Exercise directions ▸ An exact copy of every record is needed, with all pictures omitted.

[Records from a data source]
########
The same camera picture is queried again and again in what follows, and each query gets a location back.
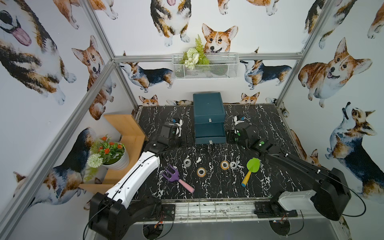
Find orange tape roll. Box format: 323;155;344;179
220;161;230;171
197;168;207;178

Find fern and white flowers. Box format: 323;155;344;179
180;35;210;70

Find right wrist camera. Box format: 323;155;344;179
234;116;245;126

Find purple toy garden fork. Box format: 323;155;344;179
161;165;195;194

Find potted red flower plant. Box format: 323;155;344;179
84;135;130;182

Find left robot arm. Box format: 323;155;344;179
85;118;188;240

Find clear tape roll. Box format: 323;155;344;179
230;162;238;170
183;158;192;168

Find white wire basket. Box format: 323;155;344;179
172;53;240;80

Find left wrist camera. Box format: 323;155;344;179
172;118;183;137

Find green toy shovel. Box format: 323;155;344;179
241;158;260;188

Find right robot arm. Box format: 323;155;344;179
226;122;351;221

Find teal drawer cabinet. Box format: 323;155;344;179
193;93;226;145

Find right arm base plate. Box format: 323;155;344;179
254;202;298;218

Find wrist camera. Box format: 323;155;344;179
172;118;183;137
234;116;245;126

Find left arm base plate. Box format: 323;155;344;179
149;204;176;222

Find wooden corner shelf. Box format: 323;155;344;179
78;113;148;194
########
Result below ▸
The same camera picture is queried again and again in what follows, and each query gets a location back.
Find orange tape roll. Box format: 323;155;344;179
220;161;230;171
197;168;207;178

Find fern and white flowers. Box format: 323;155;344;179
180;35;210;70

Find right wrist camera. Box format: 323;155;344;179
234;116;245;126

Find purple toy garden fork. Box format: 323;155;344;179
161;165;195;194

Find potted red flower plant. Box format: 323;155;344;179
84;135;130;182

Find left robot arm. Box format: 323;155;344;179
85;118;188;240

Find clear tape roll. Box format: 323;155;344;179
230;162;238;170
183;158;192;168

Find white wire basket. Box format: 323;155;344;179
172;53;240;80

Find left wrist camera. Box format: 323;155;344;179
172;118;183;137

Find green toy shovel. Box format: 323;155;344;179
241;158;260;188

Find right robot arm. Box format: 323;155;344;179
226;122;351;221

Find teal drawer cabinet. Box format: 323;155;344;179
193;93;226;145

Find right arm base plate. Box format: 323;155;344;179
254;202;298;218

Find wrist camera. Box format: 323;155;344;179
172;118;183;137
234;116;245;126

Find left arm base plate. Box format: 323;155;344;179
149;204;176;222

Find wooden corner shelf. Box format: 323;155;344;179
78;113;148;194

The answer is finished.